* _Excerpted data_
- - - -
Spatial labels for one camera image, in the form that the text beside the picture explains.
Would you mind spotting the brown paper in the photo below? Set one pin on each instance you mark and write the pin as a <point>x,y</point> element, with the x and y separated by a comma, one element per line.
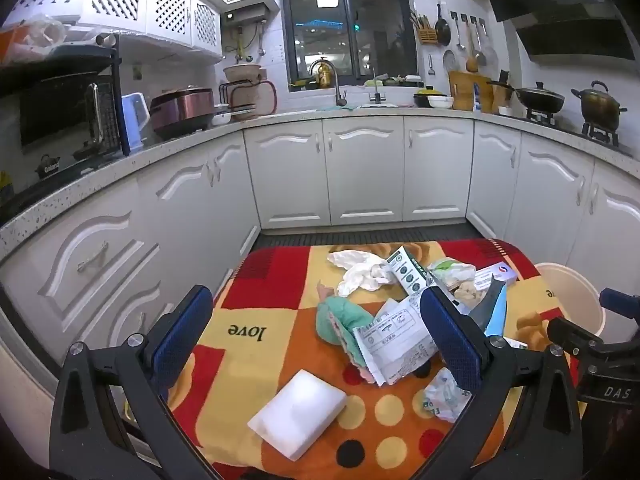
- - - -
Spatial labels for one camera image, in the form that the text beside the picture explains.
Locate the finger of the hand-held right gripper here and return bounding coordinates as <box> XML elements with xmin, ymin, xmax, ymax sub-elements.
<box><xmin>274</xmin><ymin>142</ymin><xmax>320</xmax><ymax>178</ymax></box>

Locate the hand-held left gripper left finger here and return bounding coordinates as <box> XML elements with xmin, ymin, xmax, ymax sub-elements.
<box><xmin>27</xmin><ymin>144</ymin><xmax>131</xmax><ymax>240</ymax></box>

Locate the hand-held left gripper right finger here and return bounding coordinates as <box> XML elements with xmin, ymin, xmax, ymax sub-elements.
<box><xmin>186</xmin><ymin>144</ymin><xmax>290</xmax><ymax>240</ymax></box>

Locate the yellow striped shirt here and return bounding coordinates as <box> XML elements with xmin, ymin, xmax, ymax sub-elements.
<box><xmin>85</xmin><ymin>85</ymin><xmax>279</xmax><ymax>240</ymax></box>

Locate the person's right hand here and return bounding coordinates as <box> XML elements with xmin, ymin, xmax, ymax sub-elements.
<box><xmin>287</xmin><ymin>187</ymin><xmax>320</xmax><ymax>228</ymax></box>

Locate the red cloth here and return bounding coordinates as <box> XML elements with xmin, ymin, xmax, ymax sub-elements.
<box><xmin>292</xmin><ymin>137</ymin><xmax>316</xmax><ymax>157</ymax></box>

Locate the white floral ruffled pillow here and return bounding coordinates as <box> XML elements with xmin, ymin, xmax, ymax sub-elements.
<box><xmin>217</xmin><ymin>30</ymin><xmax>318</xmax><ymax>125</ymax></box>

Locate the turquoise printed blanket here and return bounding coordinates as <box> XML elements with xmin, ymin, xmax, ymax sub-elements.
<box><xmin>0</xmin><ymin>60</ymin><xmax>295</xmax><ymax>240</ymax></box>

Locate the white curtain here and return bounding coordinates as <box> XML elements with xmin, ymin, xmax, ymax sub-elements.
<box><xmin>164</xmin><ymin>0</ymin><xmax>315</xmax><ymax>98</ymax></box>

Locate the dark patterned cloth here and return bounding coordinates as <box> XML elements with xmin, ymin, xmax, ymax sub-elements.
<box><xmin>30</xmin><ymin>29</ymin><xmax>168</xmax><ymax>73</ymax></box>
- - - -
Within the entries, how many lines contain the word "held"? Answer with a number alone.

3